For example, if you have paid with cash all your life, you may find it
difficult to open a credit account, because you have "no credit history"
(i.e., no history of how you paid for credit). If you now are living on
a lower salary or pension, you may find it harder to obtain a loan because
you have "insufficient income." Or, if your spouse dies, you
may find that creditors try to close accounts that you and your spouse
once shared.
Under the federal Equal Credit Opportunity Act (ECOA), it is against the
law for a creditor to deny you credit or terminate existing credit simply
because of your age. This brochure will help you learn what rights you
have.
Applying for Credit
Applying for credit used to mean asking a neighborhood
banker or tradesperson for a loan. Now, with national credit cards and
computerized applications, the day of personal evaluations may be over.
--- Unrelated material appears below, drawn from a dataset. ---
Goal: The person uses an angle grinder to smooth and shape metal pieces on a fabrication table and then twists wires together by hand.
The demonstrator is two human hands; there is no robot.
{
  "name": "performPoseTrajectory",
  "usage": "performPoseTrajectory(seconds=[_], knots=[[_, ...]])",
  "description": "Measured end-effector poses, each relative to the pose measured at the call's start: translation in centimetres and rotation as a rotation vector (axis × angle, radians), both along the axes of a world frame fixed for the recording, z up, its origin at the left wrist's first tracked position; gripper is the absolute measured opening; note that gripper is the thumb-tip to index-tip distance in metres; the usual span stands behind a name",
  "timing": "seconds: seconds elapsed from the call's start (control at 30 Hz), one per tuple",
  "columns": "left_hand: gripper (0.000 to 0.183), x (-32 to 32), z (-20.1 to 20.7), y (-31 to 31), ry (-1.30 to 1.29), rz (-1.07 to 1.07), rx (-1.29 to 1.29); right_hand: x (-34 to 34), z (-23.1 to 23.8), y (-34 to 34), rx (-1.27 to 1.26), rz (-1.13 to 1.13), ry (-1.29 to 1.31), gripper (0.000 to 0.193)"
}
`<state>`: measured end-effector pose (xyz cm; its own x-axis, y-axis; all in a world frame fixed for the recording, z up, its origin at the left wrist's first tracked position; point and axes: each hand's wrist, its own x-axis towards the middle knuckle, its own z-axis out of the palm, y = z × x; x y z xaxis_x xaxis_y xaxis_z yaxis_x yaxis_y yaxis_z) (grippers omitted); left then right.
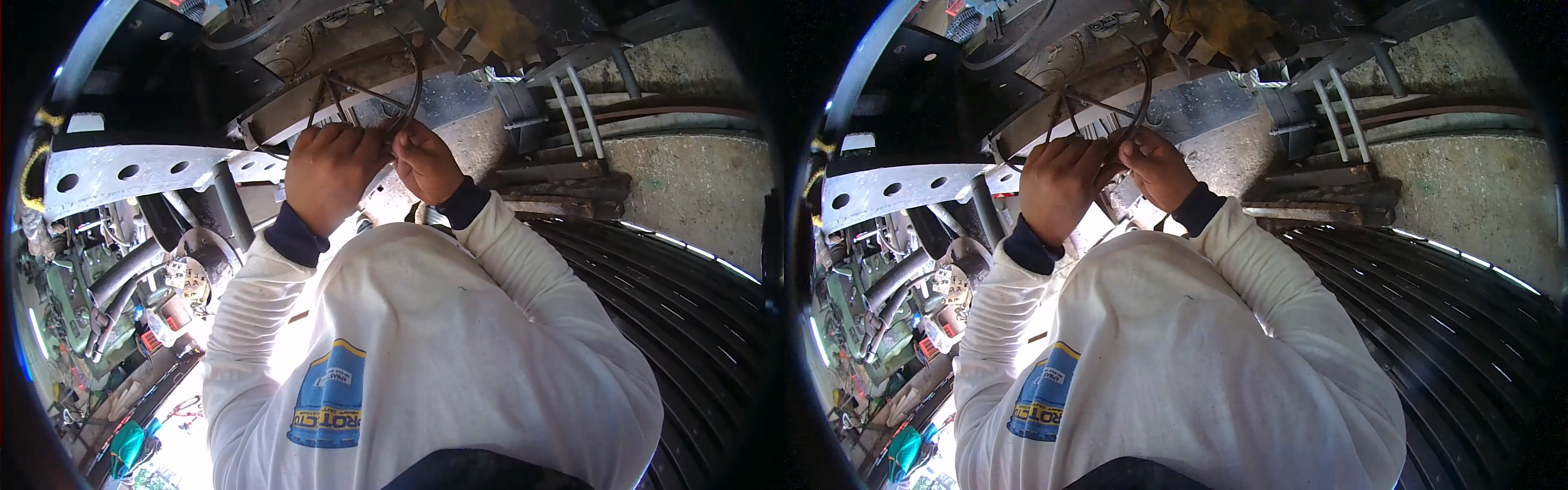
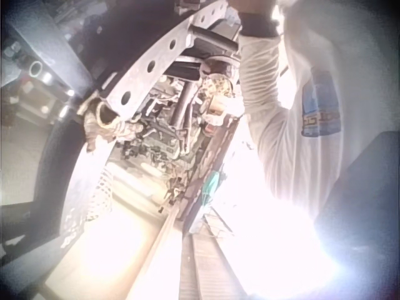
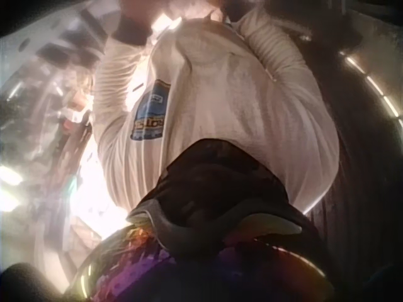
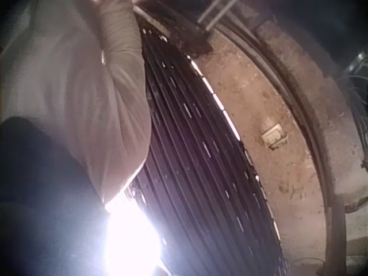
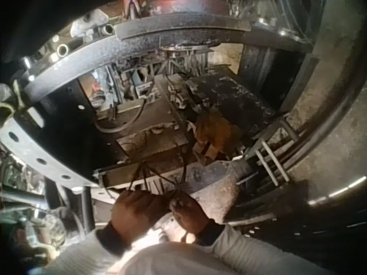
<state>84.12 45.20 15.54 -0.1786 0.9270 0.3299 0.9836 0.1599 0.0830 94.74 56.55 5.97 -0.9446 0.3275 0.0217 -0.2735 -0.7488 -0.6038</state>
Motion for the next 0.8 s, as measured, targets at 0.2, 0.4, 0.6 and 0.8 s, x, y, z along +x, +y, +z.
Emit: performPoseTrajectory(seconds=[0.2, 0.4, 0.6, 0.8], knots=[[0.027, -2.3, 1.1, -0.3, 0.051, -0.189, -0.015, -0.7, -1.3, -1.0, 0.072, -0.131, -0.035, 0.025], [0.026, -2.5, 0.4, 0.0, -0.008, -0.275, 0.011, -0.6, -1.8, -1.1, 0.223, -0.211, -0.094, 0.025], [0.017, 0.3, 0.9, -0.7, 0.176, -0.102, -0.036, 1.3, 0.5, -0.5, 0.807, -0.641, -0.403, 0.045], [0.014, 2.6, 2.2, -1.7, 0.269, -0.11, 0.012, 3.5, 3.9, 3.3, 1.95, -0.741, -0.133, 0.044]])
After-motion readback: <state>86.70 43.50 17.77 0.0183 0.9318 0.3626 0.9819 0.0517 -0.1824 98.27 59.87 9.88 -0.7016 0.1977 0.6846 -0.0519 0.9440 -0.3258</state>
Instead, computer evaluations look at, among other things, your income,
your past payment records, your credit cards, and your outstanding balances.
Paying in cash and in full may be sound financial advice, but they will
not give you a history on which to get credit.
When you apply for credit or a loan, one major indicator of your ability
to repay is your current income. If you are retired or employed part-time,
this may be of some concern. But creditors who consider income must consider
types of income that are likely to be received by older Americans. These
include not only salary from a job, but also from Social Security, pensions,
and other retirement benefits.
In addition, you may want to inform creditors about other assets or sources
of income, such as your home, other real estate, savings and checking accounts,
money market funds, certificates of deposit, and stocks and bonds.
If you are 62 or over, you have certain other protections when you apply
for credit. You cannot be denied credit because of your age or the fact
that you cannot obtain credit-related insurance because of your age. Credit-related
insurance pays off the creditor if you should die or become disabled.
However, a creditor can consider your age to:
* favor applicants who are 62 or over.
* determine other elements of creditworthiness. (For example, a creditor
could use your age to see if your income might change because you are at
the age of retirement.)
Checking Your Credit History
When you apply for credit, a creditor will often check
your credit history by contacting a credit bureau. If you want to know
what is in your credit file, contact the local credit bureaus that have
your file. (Credit bureaus can be found in the Yellow Pages under headings
such as "Credit" or "Credit Rating and Reporting Agencies.")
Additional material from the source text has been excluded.